More poignant imagery. Green party candidate wins an election! Finally.
NSV packs up, prepares for return to plain-old NIMBYism
Elsewhere in Vancouver, 12-year old Randy Helten lost in his bid to become the youngest mayor in history. The fresh-faced man-boy, who ran as candidate for Neighbourhoods for Sustainable Vancouver, decried the “developer parties” sweeping to power. We caught up to him at Little League practice earlier today, to get his comments on last night’s election result.
"The process isn’t fair!" he said. "We also have wealthy West Point Grey residents in our party, but theeeey didn’t get elected.” Just for fun, we twisted his left nipple and made him pull our finger.

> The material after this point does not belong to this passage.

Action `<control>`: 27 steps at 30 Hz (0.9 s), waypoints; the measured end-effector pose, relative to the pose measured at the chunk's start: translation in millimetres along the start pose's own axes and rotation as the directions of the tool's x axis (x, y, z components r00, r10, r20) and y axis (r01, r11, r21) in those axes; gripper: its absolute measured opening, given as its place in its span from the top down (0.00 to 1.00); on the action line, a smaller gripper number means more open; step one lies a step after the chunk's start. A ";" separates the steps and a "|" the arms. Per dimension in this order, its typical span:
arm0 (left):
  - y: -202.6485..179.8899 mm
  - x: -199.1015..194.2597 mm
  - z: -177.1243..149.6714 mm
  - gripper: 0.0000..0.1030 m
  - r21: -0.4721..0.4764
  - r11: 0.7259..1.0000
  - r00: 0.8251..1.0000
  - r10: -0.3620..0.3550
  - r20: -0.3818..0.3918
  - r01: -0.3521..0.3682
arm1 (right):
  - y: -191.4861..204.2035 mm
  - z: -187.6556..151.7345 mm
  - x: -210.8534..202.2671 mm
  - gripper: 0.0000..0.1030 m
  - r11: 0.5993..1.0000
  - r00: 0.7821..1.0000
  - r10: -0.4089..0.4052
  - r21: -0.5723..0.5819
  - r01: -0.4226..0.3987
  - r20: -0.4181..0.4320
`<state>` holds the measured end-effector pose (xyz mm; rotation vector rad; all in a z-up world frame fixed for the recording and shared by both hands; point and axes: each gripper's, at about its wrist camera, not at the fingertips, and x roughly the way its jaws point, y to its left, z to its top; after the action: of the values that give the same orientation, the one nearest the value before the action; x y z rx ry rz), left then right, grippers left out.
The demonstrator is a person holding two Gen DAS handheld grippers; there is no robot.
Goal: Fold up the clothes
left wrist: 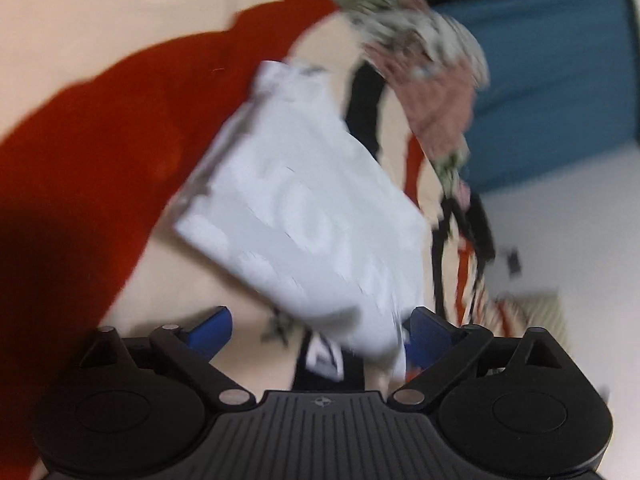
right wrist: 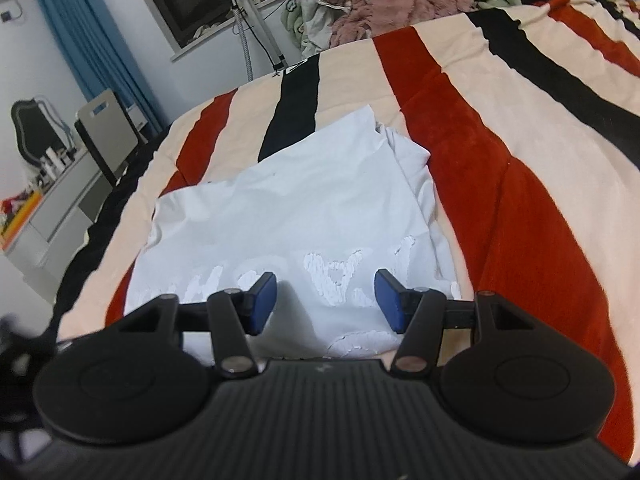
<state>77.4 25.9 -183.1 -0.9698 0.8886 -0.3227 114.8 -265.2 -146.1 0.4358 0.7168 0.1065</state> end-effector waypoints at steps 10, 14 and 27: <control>11.5 2.2 4.9 0.74 -0.040 0.999 0.994 -0.026 0.107 0.031 | -34.9 -12.8 -27.8 0.04 0.796 0.930 0.351 0.489 -0.358 0.110; 16.1 1.8 5.7 0.80 -0.071 0.996 0.991 -0.051 0.122 0.060 | -35.9 -31.3 -0.1 0.03 0.657 0.885 0.463 0.651 -0.380 0.048; 17.4 -0.7 3.5 0.83 -0.043 0.995 0.987 -0.080 0.141 0.086 | -63.6 -28.0 16.9 0.78 0.732 0.981 0.174 0.654 -0.190 0.090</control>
<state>77.3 38.0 -196.2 -1.0635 0.7333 -0.3016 105.8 -308.9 -202.1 1.1982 0.6736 0.0261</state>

Oddly, according to one media report, Helten and his crew are in conversation with a number of the independent candidates about forming a coalition of progressives in time for the 2014 election. Yep. Not. A. Moment. Too. Soon.
At 9:24pm (PST), Actual Coalition of Progressive Electorate (COPE) learns it’s fucked.
You could hear it all around the COPE party headquarters last night. A soft, fairly-traded murmuring at first, followed by a gutteral, union-style folk chant… the key refrain of which went something like this: “Hey hey, Ho ho / Okay, maybe we shouldn’t have let Cadman go!” Say what you will about Big Dave, but Cadman always came across as the most stable of the lot. Not only that, but his friendly, oft-bitchy, Santa Claus like demeanor endeared him to generations of school children, Danish environmentalists and folk fest attendees.
COPE’s losses on Council are maybe the biggest story of the election, not to mention the mess that’s leftover on School and Park board, with old hands Bouey and Blakey out of the picture Man, that’s got to sting.
More on this later. For now, let us assure you… we at Loggerheads are ready!. Hear our micro-brew infused roar!